Are you 'weighted down' by His grace?


On our recent Scottish trip, we visited places while in the Highlands that still have thatched cottages. Two of these places were preserving the historical and cultural ways of the Highlanders.

Scots Highlanders were sturdy and resourceful. Shelter for both humans and beasts is a requirement for survival during harsh, dark, long winters. The task was never easy. Materials for building a shelter were sparse. Stone and heather or straw were somewhat available, but timber was scarce.

Highland cottages often consisted of two rooms. Walls were made of stacked stones 3 to 4 feet above the ground. One room would be f loored with river stones or cobbles, the other with packed earth.
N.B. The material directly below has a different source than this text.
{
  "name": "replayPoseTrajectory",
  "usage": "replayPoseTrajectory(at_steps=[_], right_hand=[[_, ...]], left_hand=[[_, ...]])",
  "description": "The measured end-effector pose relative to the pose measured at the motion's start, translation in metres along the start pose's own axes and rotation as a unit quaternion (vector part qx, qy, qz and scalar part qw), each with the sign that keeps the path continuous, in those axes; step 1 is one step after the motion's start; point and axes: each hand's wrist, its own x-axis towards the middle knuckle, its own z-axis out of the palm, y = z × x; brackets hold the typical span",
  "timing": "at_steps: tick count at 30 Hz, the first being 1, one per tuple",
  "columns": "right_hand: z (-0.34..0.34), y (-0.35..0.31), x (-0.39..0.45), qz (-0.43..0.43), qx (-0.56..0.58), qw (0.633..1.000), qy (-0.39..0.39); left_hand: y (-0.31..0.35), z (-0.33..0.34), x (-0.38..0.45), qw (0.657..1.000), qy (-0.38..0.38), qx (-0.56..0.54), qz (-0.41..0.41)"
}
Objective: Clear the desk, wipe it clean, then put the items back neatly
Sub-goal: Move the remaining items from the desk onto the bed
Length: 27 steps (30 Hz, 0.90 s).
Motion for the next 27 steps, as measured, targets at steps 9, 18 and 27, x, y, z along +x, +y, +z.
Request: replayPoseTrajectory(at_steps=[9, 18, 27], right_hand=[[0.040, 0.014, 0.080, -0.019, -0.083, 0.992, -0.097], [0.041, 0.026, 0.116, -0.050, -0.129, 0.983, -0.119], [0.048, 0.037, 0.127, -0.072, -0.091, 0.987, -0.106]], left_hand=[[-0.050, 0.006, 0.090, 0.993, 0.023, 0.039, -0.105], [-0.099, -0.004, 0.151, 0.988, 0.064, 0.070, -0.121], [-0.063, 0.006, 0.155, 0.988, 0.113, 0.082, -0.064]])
The cobbled room was the place for keeping the farm animals during the winter. Cobbles made it easier to "muck the byre" (clean up after the animals). Their presence in the cottage accomplished two things. The animals had shelter from the weather and their body heat contributed to the comfort and survival of the people.
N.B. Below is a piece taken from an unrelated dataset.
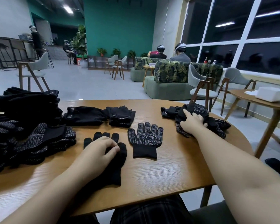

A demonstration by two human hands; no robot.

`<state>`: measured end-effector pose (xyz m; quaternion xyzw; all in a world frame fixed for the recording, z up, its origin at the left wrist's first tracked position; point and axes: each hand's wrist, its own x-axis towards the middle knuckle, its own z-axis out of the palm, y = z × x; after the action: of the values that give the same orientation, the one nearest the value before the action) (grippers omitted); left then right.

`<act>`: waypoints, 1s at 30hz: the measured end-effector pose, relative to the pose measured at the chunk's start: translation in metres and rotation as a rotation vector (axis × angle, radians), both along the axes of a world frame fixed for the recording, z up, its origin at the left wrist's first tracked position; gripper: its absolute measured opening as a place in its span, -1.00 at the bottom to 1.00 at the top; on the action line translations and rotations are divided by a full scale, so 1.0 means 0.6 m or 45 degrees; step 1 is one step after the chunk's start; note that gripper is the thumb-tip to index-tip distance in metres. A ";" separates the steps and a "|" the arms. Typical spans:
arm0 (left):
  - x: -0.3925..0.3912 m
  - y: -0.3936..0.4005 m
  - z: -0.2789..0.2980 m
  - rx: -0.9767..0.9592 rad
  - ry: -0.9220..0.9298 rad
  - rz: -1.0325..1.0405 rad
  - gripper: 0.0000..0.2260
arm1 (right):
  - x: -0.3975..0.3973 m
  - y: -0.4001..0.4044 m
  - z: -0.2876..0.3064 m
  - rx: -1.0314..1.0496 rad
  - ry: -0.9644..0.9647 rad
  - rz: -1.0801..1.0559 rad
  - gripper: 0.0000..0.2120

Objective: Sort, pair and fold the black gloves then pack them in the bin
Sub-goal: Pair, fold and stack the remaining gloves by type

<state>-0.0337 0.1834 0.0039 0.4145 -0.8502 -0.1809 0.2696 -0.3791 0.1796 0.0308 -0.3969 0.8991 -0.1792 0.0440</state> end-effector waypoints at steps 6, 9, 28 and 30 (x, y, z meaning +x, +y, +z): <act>-0.002 0.001 -0.011 -0.001 -0.365 -0.108 -0.59 | 0.000 -0.008 -0.003 0.005 0.065 0.013 -0.41; -0.003 0.004 -0.018 0.007 -0.611 -0.113 -0.53 | 0.010 -0.005 -0.003 -0.160 0.138 0.080 -0.33; 0.001 0.007 -0.023 -0.028 -0.671 -0.097 -0.54 | 0.130 0.097 -0.024 -0.641 0.175 0.366 -0.52; 0.001 0.007 -0.023 -0.029 -0.676 -0.095 -0.54 | 0.142 0.093 -0.020 -0.520 0.268 0.376 -0.57</act>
<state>-0.0333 0.1876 -0.0102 0.4127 -0.9078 -0.0660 0.0350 -0.2940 0.2354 0.0190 -0.5409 0.7763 -0.3064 -0.1050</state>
A smoky fire in the center of the other room was used for heat, light and cooking. The smoke escaped slowly as it filtered through the thatched roof. With timber in short supply, drift wood and limbs were used to form the shape and support for the thatched roofing.

Thatch was a method of bundling and attaching straw or heather stems to these rudimentary rafters to shed rain and snow, making the interiors relatively dry and warm. You can imagine that the thatching also provided homes for innumerable insects and other intruders.

I had never paid attention to another feature found on these thatched cottages. Every cottage has a series of stones hanging from the eaves of the roof. These stones are attached to a net or webbing that covers the lower portion of each roof face. River or beach stones are then attached to the lower edges of the net to keep the wind from lifting the thatch. Obviously, if the wind could get under the edge of the thatch it could lift the entire roof off the cottage. So the necklace of stones served a very practical purpose.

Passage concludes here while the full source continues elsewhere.